Talkin ‘Bout Bugsnax: new Playstation game is more than meets the eye


Scott Cacheleur, Reporter

Sony recently released the PlayStation 5, which came with several notable launch titles. None of them are quite as strange as Bugsnax. Bugsnax is a game made by Young Horses, developers of Octodad, which places you in the shoes of a journalist investigating the mystery of Snaktooth Island and the disappearance of Elizabert Megafig. What you wouldn’t expect is that the game is filled with messages about self-worth, addiction, and the normalization of homosexuality. From this point on there will be light spoilers for the events of the game.

Bugsnax easily could have fallen between the cracks of other big game announcements but kept afloat due to its rather charming art style, amusing concept and playful depiction of body horror.

Twitch streamer and YouTuber, Barry Kramer weighed in on how he stayed informed about the game. 

“I’ve known of [Young Horses] for a long time now and I have kept [up] with them ever since Octodad came out. One of the biggest factors [of playing it] is because I have a friend, their Twitch channel is missdeerface, [who] played the game on stream, and they were ranting and raving at me not to just play it, but to stream it because of how unexpected the game turns out to be.”

In the story of Bugsnax, players gather information from several of the island’s inhabitants about what happened to Elizabert. Players can even gather film reels to see the story of Elizabert and her loving partner Eggabell and watch their relationship start to crumble apart due to Eggabell’s low self-image. You also meet Filbo, the mayor of Snaxburg, appointed by Elizabert to govern the town, but he sees himself as inadequate for the position of power he holds.

Bugsnax has a very strong message and depicts it more effectively than most game on the shelf.

“I think [Bugsnax] did a pretty good job. I am by no means an expert on the topics at hand, but I do believe that as accessible as a game it is and as kid-friendly that it is, I think [the creators] do a very solid job at introducing and discussing [the underlying themes],” said Kramer. “It’s no college dissertation, it’s saying, ‘hey! These are real issues people are experiencing, these are real insecurities people are having, every single character has its own insecurities and issues they are dealing with,’ and in that way it is very much like a Sesame Street-like situation, just with a very different kind of approach and angle. I am very impressed with the way [the developers] handled all of [themes].”

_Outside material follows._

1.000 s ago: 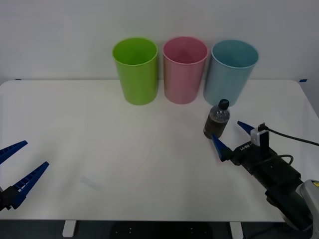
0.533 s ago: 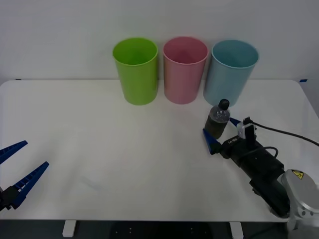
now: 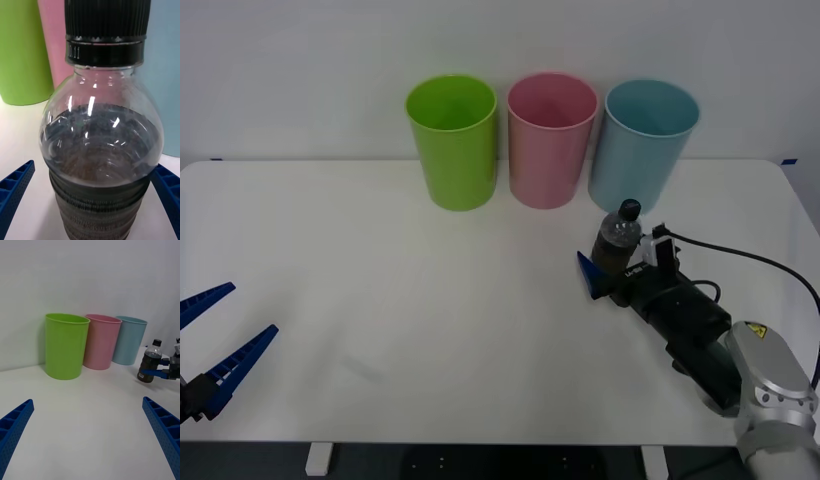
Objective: Grasp the object on the table and drop it into the matching bin: aluminum can to the light blue bin, PET bottle to the pink bin.
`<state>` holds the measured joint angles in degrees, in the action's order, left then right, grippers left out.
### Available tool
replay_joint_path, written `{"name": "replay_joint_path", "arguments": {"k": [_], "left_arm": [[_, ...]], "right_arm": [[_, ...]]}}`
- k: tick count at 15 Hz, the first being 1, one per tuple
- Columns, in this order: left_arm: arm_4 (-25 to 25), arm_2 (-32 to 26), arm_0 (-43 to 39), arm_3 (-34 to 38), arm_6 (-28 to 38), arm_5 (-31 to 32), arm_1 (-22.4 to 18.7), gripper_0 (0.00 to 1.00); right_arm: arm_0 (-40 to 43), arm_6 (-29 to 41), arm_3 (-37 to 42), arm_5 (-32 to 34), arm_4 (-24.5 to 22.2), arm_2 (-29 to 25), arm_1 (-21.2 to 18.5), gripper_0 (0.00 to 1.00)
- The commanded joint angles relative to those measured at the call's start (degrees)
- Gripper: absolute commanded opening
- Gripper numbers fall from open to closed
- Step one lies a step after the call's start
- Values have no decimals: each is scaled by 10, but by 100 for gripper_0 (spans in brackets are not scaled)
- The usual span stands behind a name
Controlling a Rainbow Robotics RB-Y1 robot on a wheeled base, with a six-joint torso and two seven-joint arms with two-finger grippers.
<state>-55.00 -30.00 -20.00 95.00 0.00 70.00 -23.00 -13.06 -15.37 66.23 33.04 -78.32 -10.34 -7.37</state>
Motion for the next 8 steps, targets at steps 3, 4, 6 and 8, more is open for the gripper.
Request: {"name": "replay_joint_path", "arguments": {"k": [3,4,6,8], "left_arm": [[0,0,0,0,0,0,0,100],[0,0,0,0,0,0,0,100],[0,0,0,0,0,0,0,100],[0,0,0,0,0,0,0,100]], "right_arm": [[0,-6,0,-1,3,-3,0,56],[0,-8,0,-1,8,-2,0,4],[0,-11,0,-2,13,-1,0,0],[0,-17,0,-3,26,0,0,0]]}}
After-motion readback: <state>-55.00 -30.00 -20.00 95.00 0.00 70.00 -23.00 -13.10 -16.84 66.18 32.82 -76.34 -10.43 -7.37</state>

Could we see an uprising in content that presents serious issues to a younger generation? Ideally, yes. The vehicle of a video game is a great way to utilize the platform to convey complex messages to a younger audience in an appropriate fashion. 

“ I think you can get away with [dealing with controversial topics] as a small developer, I don’t know how big of a developer Young Horses is, but I don’t think they are huge by any means. As a smaller team, you can get away with a lot more risky topics and this is a very risky game,” said Kramer. “Think about how hard it is to explain this game to your friends and convince them to play it. I would like to see it start a trend. I think it makes it clear that you can tackle these kinds of topics in this format and with this kind of approachable aesthetic, but I think we are already seeing a lot of this stuff from independent games. My kind of hope is to see this move into the bigger production and triple-A (AAA) space.” AAA games are high-value games that are usually played by more people than most other games.

Bugsnax broke its way into the spotlight and accomplished its goal in tackling risky topics in a safe way. If you have the smallest inkling to check this game out, definitely do so, as its themes are quite interesting and presented through an engaging storyline.